▶ WORK ITEM
Nothing but a full, exact copy of the data is needed.

▶ DATA SEGMENT

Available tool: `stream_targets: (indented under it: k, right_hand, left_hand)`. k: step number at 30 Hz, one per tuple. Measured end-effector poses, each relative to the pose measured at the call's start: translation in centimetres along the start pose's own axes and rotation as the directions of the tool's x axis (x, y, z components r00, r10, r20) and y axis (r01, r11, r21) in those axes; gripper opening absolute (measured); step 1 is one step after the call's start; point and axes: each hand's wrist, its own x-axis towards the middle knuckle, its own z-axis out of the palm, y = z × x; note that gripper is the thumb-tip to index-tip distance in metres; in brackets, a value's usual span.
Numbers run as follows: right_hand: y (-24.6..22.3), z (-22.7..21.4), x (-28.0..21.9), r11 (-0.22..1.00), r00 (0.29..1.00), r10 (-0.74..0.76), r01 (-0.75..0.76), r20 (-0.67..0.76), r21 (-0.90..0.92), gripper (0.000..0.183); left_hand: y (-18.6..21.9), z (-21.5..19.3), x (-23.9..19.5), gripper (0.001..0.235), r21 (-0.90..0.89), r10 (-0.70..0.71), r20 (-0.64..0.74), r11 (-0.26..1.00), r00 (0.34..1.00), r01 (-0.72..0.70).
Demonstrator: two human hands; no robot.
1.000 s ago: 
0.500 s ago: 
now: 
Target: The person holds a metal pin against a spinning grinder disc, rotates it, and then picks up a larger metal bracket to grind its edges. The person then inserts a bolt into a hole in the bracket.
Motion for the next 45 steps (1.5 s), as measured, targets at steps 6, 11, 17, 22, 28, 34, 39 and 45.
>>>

▶ RESPONSE TO THIS TASK
Available tool: `stream_targets: (indented under it: k, right_hand, left_hand)`. k: step number at 30 Hz, one per tuple. Measured end-effector poses, each relative to the pose measured at the call's start: translation in centimetres along the start pose's own axes and rotation as the directions of the tool's x axis (x, y, z components r00, r10, r20) and y axis (r01, r11, r21) in those axes; gripper opening absolute (measured); step 1 is one step after the call's start; point and axes: each hand's wrist, its own x-axis towards the middle knuckle, its own z-axis out of the palm, y = z × x; note that gripper is the thumb-tip to index-tip distance in metres; in brackets, a value's usual span.
Numbers run as follows: right_hand: y (-24.6..22.3), z (-22.7..21.4), x (-28.0..21.9), r11 (-0.22..1.00), r00 (0.29..1.00), r10 (-0.74..0.76), r01 (-0.75..0.76), r20 (-0.67..0.76), r21 (-0.90..0.92), gripper (0.000..0.183); left_hand: y (-18.6..21.9), z (-21.5..19.3), x (-23.9..19.5), gripper (0.001..0.235), r21 (-0.90..0.89), r10 (-0.70..0.71), r20 (-0.64..0.74), r11 (-0.26..1.00), r00 (0.34..1.00), r01 (-0.72..0.70).
Demonstrator: two human hands; no robot.
1.000 s ago: 
0.500 s ago: 
now: 
Target: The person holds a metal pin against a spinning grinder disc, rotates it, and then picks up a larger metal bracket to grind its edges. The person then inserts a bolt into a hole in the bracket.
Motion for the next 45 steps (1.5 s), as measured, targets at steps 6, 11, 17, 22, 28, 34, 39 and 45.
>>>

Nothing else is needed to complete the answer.